From late 2006 also PERC established a very fruitful relationship with Russian organisations. Initially this took the form of co-operation with GKZ (the State Commission on Reserves) to produce guidelines for conversion from the Russian national classification to CRIRSCO categories, completed and published in 2010. Following this, and with PERC's assisstance, a Russian national reporting standard was developed by the professional geologists association within NAEN. In 2011 this was published and NAEN joined CRIRSCO.
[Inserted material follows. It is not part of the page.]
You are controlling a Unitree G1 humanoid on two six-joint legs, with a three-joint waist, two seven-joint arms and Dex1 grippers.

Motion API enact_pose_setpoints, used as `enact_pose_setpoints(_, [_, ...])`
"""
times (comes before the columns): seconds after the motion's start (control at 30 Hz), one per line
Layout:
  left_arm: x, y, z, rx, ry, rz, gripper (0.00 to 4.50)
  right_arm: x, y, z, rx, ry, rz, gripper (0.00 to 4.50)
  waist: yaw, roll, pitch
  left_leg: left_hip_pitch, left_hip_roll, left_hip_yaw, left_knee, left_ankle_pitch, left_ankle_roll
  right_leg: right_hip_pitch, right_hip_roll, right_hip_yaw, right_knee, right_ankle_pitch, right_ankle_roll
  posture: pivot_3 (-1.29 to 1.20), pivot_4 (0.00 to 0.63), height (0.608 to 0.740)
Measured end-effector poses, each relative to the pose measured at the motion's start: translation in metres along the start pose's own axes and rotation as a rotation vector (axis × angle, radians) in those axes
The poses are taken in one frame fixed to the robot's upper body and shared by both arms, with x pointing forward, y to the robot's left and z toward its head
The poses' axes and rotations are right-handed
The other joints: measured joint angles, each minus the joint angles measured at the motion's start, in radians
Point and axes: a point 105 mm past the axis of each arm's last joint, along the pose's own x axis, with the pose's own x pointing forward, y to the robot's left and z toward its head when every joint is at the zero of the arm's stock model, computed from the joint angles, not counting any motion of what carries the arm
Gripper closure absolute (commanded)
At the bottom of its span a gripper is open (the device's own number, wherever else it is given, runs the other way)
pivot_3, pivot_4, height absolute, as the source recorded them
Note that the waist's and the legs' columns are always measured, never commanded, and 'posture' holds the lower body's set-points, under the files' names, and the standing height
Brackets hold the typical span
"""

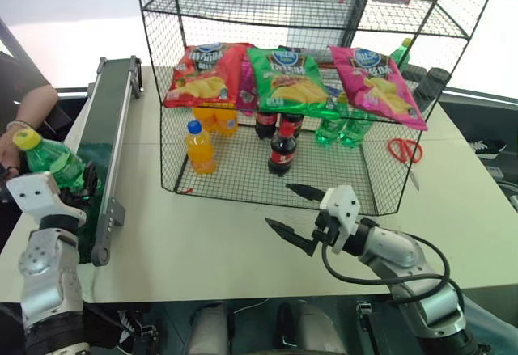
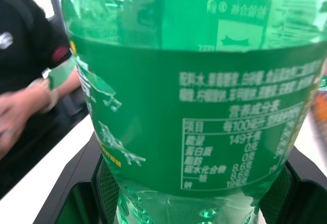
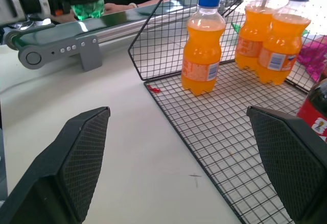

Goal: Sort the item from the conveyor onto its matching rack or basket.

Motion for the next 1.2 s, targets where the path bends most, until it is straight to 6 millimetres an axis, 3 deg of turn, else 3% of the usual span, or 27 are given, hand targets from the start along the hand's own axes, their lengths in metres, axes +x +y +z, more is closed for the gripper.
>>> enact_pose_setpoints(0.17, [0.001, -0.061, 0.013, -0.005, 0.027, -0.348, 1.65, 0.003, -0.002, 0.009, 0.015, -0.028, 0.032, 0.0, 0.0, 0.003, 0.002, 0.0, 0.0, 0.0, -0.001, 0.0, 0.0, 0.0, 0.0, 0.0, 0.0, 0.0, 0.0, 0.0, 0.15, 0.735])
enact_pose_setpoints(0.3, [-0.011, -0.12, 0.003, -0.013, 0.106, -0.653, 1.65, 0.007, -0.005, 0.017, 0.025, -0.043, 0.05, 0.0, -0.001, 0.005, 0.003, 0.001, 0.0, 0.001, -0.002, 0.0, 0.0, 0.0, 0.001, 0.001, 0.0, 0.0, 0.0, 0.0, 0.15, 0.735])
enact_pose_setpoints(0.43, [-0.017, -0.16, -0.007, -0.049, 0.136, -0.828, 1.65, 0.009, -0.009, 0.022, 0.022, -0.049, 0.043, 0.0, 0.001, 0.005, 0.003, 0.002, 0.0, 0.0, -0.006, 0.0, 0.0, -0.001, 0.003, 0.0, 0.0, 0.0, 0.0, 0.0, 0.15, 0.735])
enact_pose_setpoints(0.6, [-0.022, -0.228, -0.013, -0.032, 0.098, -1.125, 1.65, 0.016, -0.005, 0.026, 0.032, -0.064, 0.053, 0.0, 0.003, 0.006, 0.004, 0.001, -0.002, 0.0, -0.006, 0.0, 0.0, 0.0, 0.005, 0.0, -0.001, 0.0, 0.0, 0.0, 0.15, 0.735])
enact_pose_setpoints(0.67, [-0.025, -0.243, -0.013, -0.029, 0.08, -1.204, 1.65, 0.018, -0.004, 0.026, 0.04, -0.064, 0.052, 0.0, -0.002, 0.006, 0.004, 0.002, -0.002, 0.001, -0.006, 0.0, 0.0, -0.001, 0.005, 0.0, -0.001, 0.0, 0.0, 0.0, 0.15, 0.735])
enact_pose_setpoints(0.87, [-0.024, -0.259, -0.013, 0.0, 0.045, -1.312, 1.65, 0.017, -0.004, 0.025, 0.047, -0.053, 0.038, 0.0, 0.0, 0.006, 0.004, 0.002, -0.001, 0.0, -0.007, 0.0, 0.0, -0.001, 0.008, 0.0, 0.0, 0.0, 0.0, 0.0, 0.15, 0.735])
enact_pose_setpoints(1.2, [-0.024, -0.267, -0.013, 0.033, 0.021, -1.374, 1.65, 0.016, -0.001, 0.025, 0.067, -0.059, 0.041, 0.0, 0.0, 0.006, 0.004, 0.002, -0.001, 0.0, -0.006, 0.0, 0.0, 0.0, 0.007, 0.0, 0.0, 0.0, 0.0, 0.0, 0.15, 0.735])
CRIRSCO has continued to introduce improvements and modifications, agreed in successive annual meetings, and in 2011-2012 a set of common standard definitions was agreed, allowing all CRIRSCO members to use identical wording for the set of key definitions, not only of resources and reserves, but also for public reports, competence criteria, and feasibility/pre-feasibility reports.

PERC itself operated as an informally constituted group from 2006 to 2011, but it was recognised that continuing development of its European role required some formalisation. From 2011 to 2013 a core 'acting committee' developed the new structure, giving PERC a legal identity, with formal relationship between PERC and its parent organisations. A strategic decision was made that PERC should be registered in Brussels, et the office of one of its parent organisations, the European Federation of Geologists.

From 2013 PERC has held annual meetings around Europe:

2013 London, UK
2014 Dublin, Ireland
2015 Helsinki, Finland
2016 Carrara, Italy
2017 Heidelberg, Germany
2018 Bardon Hill, UK
2019 Madrid, Spain
2020 e-meeting
2021 (to be) Stockholm, Sweden

PERC is the European equivalent of the Australasian JORC in Australasia, SAMREC in South Africa, and similar reserves standards bodies in the USA, Canada, Chile, and Russia, and with them is a constituent member of the Committee For Mineral Reserves International Reporting Standards (CRIRSCO - www.crirsco.com). Representation on PERC covers major and junior mining sectors, industrial minerals, aggregates, coal, the investment and financial community and the professional accreditation organisations including:

Click here for PERC's terms of reference.

Its principal activities are:

  • to manage and update the PERC Reporting Standard, which is the successor to the former 1991 IMM code and the 2001 Reporting Code
  • to represent the European region on CRIRSCO, the international body harmonising reserves reporting standards around the world
  • to liaise with ESMA, the London Stock Exchange, AIM, FSA, and other stock exchanges and regulators in Europe, to assist them to incorporate into their rules the use of the PERC Reporting Code in particular and CRIRSCO-aligned codes in general
  • to promote good practice in the reporting of mineral resources and reserves.
  • participation as advisers in national and international minerals statistics and similar projects.